TASK PROMPT: Give the number of lines in the data below that contain "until", and only that number.

== EXCERPTED DATA ==

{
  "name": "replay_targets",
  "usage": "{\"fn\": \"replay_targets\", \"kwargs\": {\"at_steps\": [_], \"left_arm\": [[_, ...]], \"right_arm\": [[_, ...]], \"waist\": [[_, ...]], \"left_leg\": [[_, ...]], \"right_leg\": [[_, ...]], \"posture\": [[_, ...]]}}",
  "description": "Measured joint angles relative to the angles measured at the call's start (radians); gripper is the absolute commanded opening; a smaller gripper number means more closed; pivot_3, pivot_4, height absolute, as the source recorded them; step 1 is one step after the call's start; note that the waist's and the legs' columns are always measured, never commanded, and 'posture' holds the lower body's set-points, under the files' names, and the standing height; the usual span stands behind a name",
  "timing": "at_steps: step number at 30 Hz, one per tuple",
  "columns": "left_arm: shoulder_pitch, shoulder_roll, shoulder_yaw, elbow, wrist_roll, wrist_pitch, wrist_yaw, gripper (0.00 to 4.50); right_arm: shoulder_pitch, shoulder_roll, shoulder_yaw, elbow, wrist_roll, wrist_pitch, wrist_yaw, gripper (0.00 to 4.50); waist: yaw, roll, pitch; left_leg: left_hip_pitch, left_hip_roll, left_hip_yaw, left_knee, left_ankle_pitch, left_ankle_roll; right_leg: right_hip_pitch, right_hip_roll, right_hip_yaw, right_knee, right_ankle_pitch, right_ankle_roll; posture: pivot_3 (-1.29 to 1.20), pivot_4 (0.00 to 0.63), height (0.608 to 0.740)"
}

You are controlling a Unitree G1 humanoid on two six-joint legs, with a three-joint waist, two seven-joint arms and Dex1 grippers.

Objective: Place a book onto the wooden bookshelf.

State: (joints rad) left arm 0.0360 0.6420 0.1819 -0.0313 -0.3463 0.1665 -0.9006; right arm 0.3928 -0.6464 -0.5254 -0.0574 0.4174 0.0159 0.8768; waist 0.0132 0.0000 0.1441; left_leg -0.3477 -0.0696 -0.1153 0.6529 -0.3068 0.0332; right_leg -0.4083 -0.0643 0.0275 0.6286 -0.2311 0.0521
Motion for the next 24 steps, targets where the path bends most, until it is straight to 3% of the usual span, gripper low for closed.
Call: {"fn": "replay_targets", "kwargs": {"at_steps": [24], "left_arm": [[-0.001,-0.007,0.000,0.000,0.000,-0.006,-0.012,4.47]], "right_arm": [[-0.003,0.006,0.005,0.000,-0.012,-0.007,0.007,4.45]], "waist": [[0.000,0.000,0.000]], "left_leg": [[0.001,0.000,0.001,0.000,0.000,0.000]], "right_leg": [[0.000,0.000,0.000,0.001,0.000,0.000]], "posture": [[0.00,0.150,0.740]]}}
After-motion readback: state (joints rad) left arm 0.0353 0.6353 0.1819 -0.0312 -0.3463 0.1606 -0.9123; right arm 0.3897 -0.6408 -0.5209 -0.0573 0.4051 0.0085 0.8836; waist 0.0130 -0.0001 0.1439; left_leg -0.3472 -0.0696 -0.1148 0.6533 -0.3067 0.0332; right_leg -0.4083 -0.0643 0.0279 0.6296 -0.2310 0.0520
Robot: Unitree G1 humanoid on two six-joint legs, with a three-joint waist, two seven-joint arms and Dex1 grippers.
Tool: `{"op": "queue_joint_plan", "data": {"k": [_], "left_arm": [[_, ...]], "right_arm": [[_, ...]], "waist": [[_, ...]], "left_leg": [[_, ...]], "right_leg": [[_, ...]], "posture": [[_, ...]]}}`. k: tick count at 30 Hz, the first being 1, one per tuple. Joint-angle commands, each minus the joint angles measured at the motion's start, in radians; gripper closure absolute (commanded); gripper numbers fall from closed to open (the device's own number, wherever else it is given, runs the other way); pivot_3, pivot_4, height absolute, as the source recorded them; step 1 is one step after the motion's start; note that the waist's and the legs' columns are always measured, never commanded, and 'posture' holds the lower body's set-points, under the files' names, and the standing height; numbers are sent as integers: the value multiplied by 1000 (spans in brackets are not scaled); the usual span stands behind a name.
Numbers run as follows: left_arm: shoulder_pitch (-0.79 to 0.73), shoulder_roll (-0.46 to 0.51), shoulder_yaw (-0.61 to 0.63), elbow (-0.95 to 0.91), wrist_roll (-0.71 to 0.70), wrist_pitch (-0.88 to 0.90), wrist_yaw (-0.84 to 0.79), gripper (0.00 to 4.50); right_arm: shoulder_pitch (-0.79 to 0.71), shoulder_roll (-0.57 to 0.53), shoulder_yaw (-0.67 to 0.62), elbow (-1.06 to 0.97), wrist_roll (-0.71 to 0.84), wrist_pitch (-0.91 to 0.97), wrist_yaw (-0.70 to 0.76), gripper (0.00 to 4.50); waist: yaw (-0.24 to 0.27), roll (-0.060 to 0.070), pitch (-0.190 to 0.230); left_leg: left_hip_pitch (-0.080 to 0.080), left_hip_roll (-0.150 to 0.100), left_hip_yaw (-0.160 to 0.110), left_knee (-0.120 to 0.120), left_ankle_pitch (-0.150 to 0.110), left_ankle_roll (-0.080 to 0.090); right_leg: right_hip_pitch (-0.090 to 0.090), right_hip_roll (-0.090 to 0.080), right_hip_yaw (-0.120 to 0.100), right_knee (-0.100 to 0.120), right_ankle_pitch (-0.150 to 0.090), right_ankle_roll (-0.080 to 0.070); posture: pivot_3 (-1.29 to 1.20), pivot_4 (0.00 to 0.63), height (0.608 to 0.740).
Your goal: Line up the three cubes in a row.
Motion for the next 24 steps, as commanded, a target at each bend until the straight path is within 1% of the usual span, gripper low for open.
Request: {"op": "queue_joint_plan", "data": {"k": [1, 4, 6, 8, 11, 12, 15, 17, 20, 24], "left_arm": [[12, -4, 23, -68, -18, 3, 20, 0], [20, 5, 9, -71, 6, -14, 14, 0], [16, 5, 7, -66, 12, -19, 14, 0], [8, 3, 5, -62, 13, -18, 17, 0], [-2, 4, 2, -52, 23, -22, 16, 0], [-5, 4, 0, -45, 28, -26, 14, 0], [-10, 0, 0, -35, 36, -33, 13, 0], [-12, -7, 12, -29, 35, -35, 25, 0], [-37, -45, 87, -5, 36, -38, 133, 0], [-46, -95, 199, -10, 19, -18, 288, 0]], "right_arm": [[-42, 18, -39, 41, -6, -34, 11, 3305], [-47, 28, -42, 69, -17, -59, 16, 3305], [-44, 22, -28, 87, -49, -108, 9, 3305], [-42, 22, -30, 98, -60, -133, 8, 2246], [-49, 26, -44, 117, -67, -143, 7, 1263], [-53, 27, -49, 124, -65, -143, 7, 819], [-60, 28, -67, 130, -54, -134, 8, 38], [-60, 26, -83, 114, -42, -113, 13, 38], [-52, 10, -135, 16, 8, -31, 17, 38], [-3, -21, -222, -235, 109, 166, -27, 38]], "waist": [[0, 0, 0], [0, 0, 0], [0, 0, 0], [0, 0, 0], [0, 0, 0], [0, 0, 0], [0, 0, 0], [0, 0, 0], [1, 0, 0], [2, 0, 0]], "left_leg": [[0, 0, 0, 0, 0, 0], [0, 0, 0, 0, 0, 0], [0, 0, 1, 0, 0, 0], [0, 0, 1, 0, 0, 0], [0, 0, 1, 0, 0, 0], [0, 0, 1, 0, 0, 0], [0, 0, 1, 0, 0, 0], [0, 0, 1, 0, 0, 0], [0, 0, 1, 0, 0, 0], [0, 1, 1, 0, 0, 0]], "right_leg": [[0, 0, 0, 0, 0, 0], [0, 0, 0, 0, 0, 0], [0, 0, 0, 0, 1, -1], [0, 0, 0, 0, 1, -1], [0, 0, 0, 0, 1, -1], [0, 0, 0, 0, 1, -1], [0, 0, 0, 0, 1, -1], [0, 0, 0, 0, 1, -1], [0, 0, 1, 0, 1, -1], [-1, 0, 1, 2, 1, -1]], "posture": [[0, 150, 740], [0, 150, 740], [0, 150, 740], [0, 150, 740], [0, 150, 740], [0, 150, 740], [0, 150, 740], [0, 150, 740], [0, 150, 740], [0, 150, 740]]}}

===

EXERCISE SOLUTION: 2